C’è poi un altro aspetto: anche se è difficile che Fca riesca a portare molti profitti generati dall’Italia fuori dal nostro Paese con i meccanismi elusivi del transfer pricing è pure vero che non sappiamo se nel 2014 siano stati trasferiti all’estero anche beni poco tangibili come marchi, brevetti e ricerca scientifica. A ogni modo tutte le multinazionali concentrano servizi sulla casa madre, cosa che genera utili finanziari (su cui il fisco olandese chiede imposte assai basse). Vale la pena poi di ricordare che a fine 2019 Fca ha riconosciuto 730 milioni all’amministrazione fiscale italiana per aver sottostimato il valore di Chrysler pagando meno tasse.
Il regalo. Fca e la sua controllata Exor ha liquidità sufficiente per garantire prestiti infragruppo senza dover ricorrere alla garanzia pubblica, tanto più che ha in pancia ancora parte dei ricavi della vendita di Magneti Marelli. Se vi ricorre è perché così si tiene la liquidità e, avendo lo Stato italiano un rating migliore di quello dell’ex Fiat (è mantenuto sul livello “investment” solo dall’agenzia Fitch), risparmia sui costi di finanziamento. Considerato il merito di credito tra Stato italiano e Fca è verosimile che su un prestito a 3 anni il risparmio sia anche superiore al mezzo miliardo (e questo al netto dei costi della garanzia pubblica, che sono a carico di Fca). Il divieto di distribuire dividendi vale solo per 12 mesi: significa che Fca nel 2021 potrà staccare agli azionisti 5,5 miliardi del dividendo straordinario previsto dalla fusione con Peugeot, somma pari al prestito garantito dallo Stato. Per l’ex Lingotto è un’operazione perfetta. I soldi verranno usati per saldare i fornitori italiani (che non è una gentile concessione, ma un dovere).

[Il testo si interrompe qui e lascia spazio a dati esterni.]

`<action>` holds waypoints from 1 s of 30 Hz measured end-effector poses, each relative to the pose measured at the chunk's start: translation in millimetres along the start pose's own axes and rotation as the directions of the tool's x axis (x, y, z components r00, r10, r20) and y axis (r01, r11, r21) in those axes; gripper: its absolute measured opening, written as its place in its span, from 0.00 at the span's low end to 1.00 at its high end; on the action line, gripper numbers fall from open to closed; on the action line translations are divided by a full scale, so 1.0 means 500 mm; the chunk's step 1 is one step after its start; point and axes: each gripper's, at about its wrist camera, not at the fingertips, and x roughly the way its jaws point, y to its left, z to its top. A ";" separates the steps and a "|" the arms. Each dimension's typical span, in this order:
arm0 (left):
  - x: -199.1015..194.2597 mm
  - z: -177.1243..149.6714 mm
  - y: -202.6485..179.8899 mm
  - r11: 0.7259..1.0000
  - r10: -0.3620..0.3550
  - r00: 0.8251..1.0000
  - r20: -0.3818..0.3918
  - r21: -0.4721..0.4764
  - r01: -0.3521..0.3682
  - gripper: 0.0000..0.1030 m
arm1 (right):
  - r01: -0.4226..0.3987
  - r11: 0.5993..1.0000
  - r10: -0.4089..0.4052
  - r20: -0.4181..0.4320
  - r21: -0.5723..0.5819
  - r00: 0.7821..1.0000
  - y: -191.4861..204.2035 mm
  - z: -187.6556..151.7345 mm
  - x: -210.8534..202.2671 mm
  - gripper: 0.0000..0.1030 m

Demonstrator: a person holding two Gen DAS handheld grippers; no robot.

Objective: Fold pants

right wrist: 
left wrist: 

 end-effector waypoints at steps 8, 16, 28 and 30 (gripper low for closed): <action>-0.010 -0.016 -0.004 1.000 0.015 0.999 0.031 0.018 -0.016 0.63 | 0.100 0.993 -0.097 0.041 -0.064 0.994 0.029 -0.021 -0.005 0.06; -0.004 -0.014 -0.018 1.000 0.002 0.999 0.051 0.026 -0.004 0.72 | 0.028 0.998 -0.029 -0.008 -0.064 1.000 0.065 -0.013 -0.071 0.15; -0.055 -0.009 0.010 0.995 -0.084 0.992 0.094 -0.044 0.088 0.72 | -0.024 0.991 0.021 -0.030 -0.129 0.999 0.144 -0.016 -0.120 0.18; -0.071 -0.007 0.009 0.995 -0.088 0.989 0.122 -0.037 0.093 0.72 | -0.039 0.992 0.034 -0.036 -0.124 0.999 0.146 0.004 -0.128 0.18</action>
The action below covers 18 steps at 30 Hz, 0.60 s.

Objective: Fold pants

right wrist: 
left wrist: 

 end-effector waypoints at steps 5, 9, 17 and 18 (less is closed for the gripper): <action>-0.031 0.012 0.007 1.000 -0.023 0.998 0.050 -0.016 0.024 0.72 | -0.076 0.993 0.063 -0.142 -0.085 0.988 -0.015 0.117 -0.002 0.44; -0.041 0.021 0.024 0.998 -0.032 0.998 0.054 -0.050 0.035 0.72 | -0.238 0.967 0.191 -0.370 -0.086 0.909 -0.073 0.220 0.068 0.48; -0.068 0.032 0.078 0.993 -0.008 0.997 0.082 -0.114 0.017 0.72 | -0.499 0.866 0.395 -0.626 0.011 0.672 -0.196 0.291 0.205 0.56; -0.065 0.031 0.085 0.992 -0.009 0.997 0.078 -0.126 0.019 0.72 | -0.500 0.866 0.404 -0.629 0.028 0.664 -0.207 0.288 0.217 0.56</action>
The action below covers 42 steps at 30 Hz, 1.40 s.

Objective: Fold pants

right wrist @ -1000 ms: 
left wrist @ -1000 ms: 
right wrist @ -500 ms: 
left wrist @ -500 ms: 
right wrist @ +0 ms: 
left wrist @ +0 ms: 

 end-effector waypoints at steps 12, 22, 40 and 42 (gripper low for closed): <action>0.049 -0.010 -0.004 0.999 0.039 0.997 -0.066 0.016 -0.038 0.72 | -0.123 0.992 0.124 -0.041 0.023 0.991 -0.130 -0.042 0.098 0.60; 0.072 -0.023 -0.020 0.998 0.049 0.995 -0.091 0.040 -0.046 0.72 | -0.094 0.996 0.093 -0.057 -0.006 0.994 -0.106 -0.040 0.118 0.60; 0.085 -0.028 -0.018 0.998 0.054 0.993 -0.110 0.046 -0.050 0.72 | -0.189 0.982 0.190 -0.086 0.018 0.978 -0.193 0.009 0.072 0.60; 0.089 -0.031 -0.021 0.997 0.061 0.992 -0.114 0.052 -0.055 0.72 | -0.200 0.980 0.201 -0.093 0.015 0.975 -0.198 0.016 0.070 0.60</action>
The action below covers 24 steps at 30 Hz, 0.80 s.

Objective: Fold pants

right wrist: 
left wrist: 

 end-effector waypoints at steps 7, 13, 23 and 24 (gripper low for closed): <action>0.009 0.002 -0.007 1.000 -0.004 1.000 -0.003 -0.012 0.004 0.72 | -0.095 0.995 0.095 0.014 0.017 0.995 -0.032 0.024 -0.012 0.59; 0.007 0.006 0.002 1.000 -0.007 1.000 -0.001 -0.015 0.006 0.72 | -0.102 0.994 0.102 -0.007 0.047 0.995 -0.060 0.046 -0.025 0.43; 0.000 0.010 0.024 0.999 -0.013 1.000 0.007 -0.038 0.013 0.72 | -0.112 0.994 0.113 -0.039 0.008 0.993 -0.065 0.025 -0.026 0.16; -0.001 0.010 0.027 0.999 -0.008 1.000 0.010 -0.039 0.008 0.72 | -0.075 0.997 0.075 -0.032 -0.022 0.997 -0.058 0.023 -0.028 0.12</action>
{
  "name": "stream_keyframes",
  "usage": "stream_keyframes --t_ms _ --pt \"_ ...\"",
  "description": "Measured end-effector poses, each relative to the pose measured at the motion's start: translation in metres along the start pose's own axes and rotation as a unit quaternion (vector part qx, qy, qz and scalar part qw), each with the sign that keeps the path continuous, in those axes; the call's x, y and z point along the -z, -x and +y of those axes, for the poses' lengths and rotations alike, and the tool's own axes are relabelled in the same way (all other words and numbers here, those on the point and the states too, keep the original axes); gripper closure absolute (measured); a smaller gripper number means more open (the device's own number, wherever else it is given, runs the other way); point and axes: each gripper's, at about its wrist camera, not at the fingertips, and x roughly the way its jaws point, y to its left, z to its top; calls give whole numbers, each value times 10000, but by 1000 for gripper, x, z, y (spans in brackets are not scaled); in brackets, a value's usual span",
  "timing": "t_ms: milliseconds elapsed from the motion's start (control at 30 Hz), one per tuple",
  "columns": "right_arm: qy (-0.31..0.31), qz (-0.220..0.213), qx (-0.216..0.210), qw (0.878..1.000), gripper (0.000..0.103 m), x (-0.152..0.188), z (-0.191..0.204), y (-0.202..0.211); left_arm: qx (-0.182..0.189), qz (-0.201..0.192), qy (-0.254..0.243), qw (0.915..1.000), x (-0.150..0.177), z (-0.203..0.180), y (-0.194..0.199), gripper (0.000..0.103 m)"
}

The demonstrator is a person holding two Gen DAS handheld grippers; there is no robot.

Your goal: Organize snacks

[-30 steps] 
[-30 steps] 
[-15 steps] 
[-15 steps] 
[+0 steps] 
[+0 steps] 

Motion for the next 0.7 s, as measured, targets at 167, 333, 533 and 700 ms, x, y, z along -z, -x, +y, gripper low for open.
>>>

Gli investimenti. La speranza del governo italiano – che la garanzia sui debiti impegnerà Fca a investire davvero in Italia – è cosa buona e giusta. Finora, però, Fca non ha mai mantenuto gli impegni sugli investimenti previsti (gli ultimi annunci, risalenti al 2018, parlano di 5 miliardi nel quinquennio).
Le garanzie. Finora Sace ha effettivamente erogato garanzie su prestiti di una quarantina di milioni e ha operazioni “potenziali” in essere con circa 250 aziende per un totale di 18,5 miliardi. Da sola la garanzia a Fca vale un terzo dell’ammontare “potenziale”.